Eu espero pacientemente minha vez de ser atendido na fila do supermercado. Na minha frente, uma mulher carrega frutas, leite e frios na cestinha. Na outra mão traz uma criança, provavelmente seu filho, com idade em torno de sete anos. Mantenho a distância recomendada nos adesivos afixados no chão do mercado desde o início da pandemia, cerca de um metro e meio. O pequeno vira-se de costas para a provável mãe e me olha com curiosidade. Parece querer puxar algum assunto. Guardo o celular, não há sinal dentro do estabelecimento, e lhe faço um aceno, mexendo rapidamente a ponta dos dedos.

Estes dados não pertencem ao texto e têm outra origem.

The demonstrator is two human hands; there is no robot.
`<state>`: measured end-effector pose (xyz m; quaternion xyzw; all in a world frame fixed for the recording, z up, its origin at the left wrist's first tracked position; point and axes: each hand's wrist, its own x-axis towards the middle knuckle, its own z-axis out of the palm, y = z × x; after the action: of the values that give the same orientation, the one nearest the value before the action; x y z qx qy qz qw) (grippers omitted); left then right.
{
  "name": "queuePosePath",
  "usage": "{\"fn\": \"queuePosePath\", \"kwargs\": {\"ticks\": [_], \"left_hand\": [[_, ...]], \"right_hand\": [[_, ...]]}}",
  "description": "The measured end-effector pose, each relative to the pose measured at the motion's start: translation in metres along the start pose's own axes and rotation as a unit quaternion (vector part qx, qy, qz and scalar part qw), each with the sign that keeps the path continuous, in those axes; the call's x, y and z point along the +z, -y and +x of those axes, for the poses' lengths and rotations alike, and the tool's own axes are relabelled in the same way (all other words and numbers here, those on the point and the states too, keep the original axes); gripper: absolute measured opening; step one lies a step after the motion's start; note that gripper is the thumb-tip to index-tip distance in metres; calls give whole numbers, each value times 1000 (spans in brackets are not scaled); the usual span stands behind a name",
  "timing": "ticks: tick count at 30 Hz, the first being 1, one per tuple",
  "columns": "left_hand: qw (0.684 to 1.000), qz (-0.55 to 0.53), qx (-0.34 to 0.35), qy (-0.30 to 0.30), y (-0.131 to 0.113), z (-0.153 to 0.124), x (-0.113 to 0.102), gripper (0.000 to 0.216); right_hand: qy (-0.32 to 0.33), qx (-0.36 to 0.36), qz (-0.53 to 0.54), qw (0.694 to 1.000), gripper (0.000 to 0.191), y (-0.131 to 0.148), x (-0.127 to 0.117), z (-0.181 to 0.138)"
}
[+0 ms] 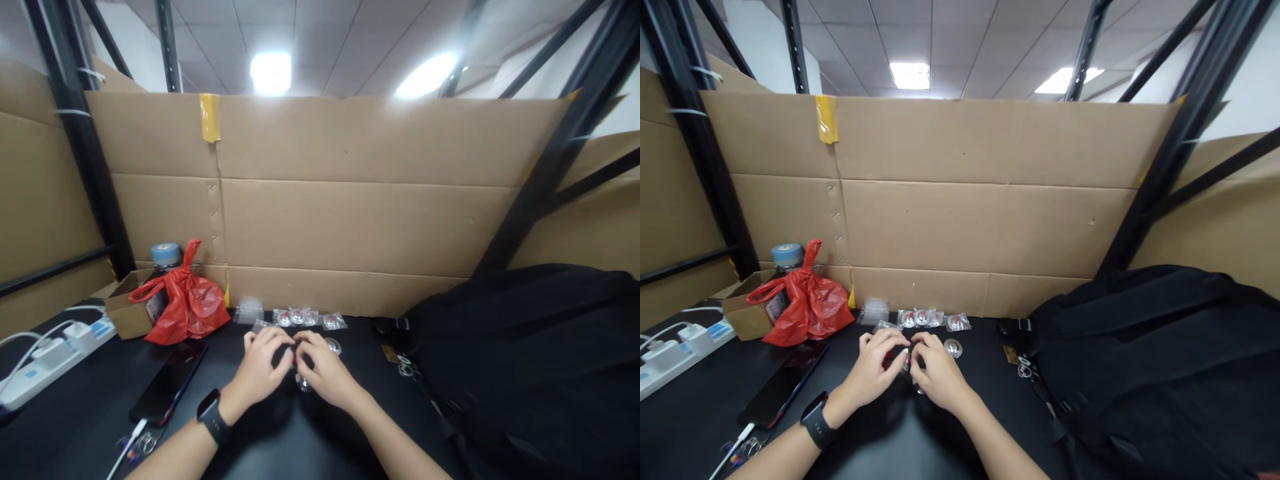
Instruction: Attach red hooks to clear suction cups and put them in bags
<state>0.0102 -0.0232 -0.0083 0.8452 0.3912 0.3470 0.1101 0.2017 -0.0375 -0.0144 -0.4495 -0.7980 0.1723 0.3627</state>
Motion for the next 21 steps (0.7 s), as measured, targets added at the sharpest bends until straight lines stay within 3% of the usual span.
{"fn": "queuePosePath", "kwargs": {"ticks": [8,11,15,18,21], "left_hand": [[996,21,19,80,6,-2,8,11],[995,41,15,84,9,0,6,14],[995,35,-7,88,15,2,4,16],[995,29,-30,87,19,4,4,20],[995,14,-59,81,19,6,4,21]], "right_hand": [[23,19,35,999,15,7,-7,0],[97,40,-26,994,7,8,-16,-3],[205,80,-130,967,21,-1,-22,-7],[210,79,-163,961,10,-8,-20,-7],[189,78,-181,962,11,-10,-18,-6]]}}
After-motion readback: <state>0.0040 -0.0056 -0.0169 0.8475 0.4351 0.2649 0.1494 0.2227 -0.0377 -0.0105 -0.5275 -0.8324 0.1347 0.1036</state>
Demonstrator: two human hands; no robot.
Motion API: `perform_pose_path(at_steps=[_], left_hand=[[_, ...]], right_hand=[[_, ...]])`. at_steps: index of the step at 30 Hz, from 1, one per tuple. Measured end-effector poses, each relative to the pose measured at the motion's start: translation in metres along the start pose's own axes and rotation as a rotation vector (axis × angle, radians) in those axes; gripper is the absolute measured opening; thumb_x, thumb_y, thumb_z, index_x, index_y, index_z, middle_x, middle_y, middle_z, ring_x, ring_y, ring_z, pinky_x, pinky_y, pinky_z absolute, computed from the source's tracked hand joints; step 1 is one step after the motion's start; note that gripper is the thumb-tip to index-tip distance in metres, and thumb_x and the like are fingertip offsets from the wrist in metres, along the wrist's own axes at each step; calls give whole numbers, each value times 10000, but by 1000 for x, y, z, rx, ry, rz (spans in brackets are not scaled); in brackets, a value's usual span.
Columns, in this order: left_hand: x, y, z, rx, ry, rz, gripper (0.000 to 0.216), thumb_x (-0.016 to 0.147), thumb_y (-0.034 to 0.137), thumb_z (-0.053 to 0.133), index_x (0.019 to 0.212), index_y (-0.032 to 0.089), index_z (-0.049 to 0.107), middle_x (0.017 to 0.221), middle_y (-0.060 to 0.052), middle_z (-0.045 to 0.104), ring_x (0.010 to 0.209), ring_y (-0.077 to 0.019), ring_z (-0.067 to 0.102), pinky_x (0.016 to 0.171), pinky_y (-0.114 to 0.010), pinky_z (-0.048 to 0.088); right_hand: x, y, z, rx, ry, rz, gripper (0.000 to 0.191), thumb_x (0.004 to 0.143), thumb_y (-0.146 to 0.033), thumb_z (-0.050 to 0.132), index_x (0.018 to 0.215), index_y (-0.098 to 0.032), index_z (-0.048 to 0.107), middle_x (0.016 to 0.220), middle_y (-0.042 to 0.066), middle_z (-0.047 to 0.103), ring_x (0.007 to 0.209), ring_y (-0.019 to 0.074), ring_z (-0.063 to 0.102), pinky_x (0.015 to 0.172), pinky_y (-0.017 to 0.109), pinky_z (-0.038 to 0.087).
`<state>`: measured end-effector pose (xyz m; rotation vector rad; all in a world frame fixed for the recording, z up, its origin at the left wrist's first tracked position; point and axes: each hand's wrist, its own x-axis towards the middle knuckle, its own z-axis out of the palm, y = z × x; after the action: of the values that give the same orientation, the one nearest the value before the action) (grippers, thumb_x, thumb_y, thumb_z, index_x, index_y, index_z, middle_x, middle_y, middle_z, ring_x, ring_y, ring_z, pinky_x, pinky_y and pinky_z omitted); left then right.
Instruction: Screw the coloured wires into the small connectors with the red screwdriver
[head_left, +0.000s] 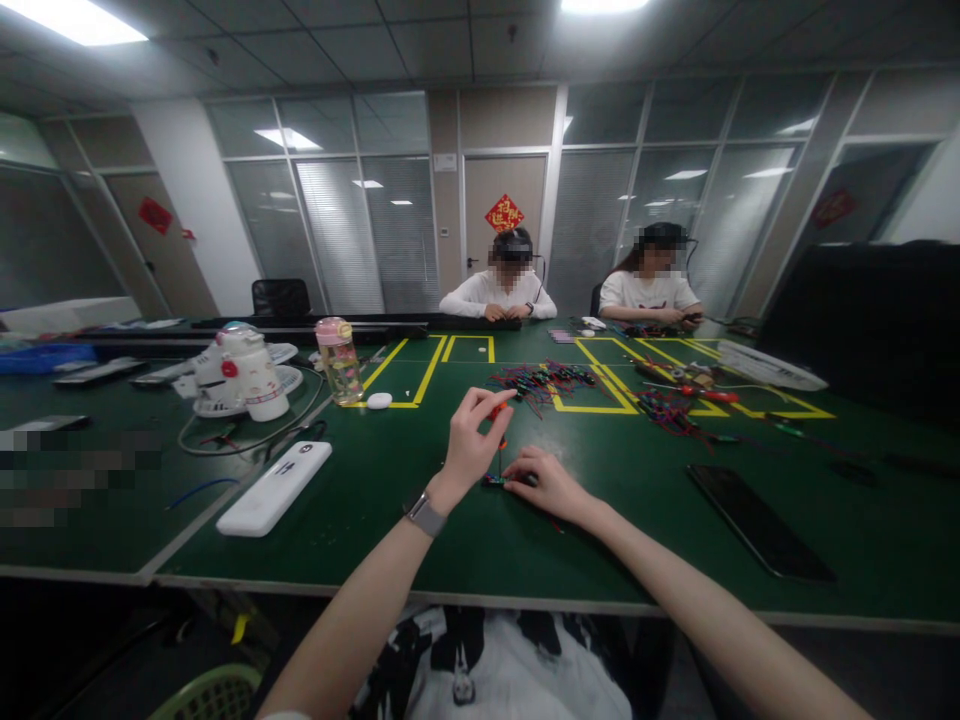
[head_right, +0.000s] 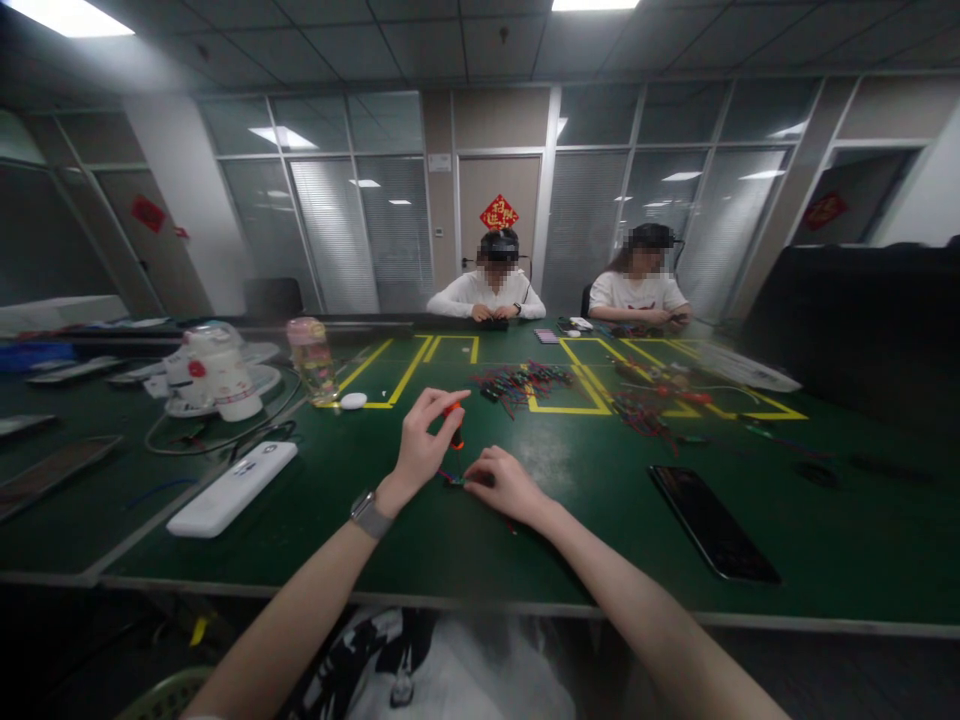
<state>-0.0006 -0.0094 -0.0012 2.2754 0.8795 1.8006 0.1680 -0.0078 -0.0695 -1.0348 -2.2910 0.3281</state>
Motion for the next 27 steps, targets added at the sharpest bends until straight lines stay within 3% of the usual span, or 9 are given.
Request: perform_pose_path(at_steps=[4, 12, 18, 21, 27], left_hand=[[0, 1, 0, -63, -50, 12, 337, 952, 171, 401, 1246, 215, 560, 1039, -55, 607, 963, -143, 575, 871, -279, 449], [1, -1, 1, 39, 41, 5, 207, 849, 251, 625, 1049, 213, 662, 837, -9, 531, 756, -121, 539, 737, -249, 462], [1, 0, -1, -30, -16, -20, 288, 947, 211, 430, 1181, 210, 599, 1103, -68, 604, 1030, -168, 575, 906, -306, 463], [0, -2, -1, -63, -25, -18, 308, 946, 190, 420, 1211, 201, 576, 1182, -73, 612, 1084, -176, 580, 955, -328, 454], [0, -2, 0, -80, -18, 21, 274, 908, 198, 508, 1164, 198, 605, 1050, -70, 640, 960, -166, 609, 857, -306, 491]], right_hand=[[0, -1, -1, -1, 0, -4, 82, 800, -220, 667, 860, -193, 716, 790, 41, 616, 810, 187, 554, 734, 296, 445], [1, 0, 0, -6, -6, -2, 82, 794, -216, 676, 858, -186, 717, 784, 44, 622, 811, 189, 554, 733, 294, 439], [1, 0, -1, 3, 1, -7, 81, 793, -213, 676, 857, -186, 717, 784, 45, 624, 810, 189, 555, 737, 296, 442], [1, -1, -1, 2, -3, -5, 79, 791, -206, 676, 856, -189, 718, 793, 45, 624, 811, 187, 555, 738, 295, 442], [0, -2, -1, -14, -1, -1, 78, 792, -211, 678, 856, -191, 718, 785, 43, 623, 807, 189, 551, 731, 297, 435]])
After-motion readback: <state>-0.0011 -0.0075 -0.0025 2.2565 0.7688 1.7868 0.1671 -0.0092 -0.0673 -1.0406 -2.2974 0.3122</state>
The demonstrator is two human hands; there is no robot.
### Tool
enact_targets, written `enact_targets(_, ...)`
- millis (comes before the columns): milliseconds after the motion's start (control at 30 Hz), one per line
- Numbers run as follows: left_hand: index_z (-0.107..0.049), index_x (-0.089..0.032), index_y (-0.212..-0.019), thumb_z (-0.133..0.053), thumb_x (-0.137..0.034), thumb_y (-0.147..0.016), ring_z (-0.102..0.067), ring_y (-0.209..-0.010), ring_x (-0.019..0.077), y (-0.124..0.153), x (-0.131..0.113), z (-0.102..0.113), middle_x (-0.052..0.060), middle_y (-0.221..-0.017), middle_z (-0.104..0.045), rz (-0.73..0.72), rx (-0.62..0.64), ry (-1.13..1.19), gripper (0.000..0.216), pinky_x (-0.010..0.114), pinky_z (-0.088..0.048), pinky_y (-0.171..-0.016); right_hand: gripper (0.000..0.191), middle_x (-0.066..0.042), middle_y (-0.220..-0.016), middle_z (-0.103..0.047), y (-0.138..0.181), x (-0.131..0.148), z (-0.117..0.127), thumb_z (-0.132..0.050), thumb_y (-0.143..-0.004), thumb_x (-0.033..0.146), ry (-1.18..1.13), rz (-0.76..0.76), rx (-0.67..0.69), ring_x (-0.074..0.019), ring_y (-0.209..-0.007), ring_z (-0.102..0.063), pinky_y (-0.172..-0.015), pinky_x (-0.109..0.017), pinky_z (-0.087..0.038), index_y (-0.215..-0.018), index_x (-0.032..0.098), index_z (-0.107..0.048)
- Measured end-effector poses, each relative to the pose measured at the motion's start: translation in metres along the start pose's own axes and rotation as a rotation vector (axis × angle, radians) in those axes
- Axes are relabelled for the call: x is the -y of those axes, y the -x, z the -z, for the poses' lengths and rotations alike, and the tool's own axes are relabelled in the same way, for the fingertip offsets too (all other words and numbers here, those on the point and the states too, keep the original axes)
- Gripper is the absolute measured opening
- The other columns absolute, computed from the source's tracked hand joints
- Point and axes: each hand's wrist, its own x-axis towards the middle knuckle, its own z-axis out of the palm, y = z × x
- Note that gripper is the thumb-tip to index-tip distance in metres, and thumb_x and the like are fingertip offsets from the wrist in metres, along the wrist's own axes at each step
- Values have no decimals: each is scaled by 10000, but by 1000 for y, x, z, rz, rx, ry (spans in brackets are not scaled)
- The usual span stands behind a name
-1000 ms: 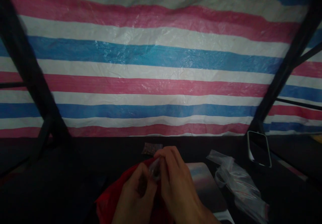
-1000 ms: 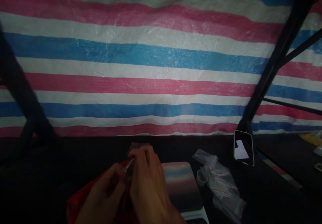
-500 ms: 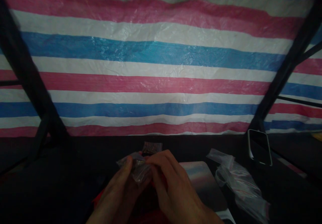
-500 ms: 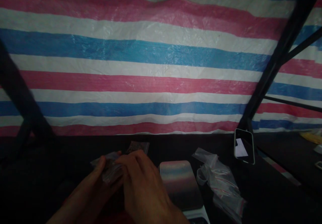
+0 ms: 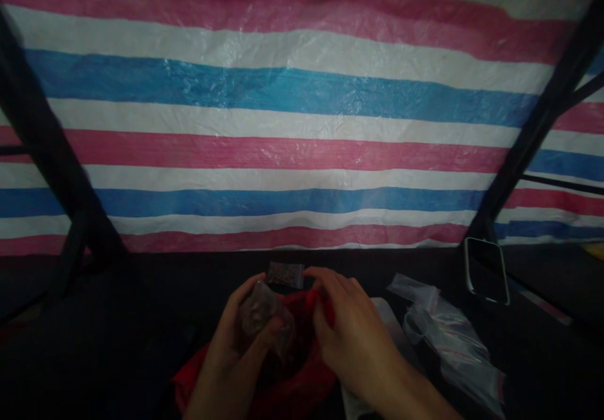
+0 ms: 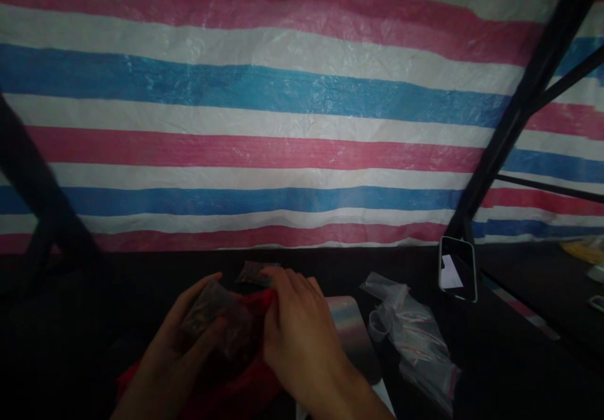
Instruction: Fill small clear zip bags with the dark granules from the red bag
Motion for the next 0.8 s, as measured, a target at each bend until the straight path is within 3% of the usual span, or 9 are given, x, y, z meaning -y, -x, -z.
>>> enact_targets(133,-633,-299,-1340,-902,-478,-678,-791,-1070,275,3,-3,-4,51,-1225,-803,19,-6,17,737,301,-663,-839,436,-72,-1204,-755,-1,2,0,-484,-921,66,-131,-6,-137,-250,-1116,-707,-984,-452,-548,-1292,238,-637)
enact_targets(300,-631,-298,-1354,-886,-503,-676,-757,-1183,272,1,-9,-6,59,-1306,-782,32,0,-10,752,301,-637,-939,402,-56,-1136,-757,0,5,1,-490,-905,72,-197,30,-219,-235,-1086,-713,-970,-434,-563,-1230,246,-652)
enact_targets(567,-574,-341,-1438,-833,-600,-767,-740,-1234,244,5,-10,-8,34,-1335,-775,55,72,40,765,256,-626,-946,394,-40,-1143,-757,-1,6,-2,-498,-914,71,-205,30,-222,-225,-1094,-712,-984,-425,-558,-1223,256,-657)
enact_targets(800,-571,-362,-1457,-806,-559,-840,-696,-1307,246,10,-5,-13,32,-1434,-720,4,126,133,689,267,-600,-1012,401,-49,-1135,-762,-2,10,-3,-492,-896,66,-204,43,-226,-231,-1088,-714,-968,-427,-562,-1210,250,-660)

Meu gesto é suficiente para que o garoto inicie uma conversa.
- Oi.
Respondo também com um “oi”. A mulher gira a cabeça para verificar com quem a criança está falando. Esboço um sorriso tímido escondido atrás da máscara, alargando os lábios sem abrir a boca. Ela repreende sem muita vontade o menino.
- Deixa o tio quieto.
O garoto não lhe dá ouvidos e insiste no papo.
- Onde você trabalha?
A mulher encabulada pede desculpas pela insistência do rapazote. Digo que não tem problema nenhum. Baixo os olhos em direção a ele e respondo:
- Eu trabalho em um castelo.
Os olhos do pequeno quase saltam do rosto, resultado da euforia causada pela minha resposta. Afinal, não é todo dia que se conhece alguém dizendo trabalhar em um castelo. Imagino que ele vá me perguntar se há príncipes e princesas no castelo. Ensaio mentalmente a réplica dizendo que no castelo trabalham cientistas.
- Tem jacaré no castelo?
A pergunta do menino me confunde. Que mané jacaré! E os príncipes, as princesas, as carruagens e os guardas com armaduras? Nada disso ele queria saber.
- Tem jacaré nadando no fosso embaixo da ponte?
Silêncio. Eu penso na fauna que habita o campus de Manguinhos. Lá temos variedade de borboletas, insetos e pássaros dançando entre a vegetação, que em alguns locais assemelha-se a uma mata urbana; micos correm entre as árvores e postes de luz, mas jacaré, definitivamente, não temos.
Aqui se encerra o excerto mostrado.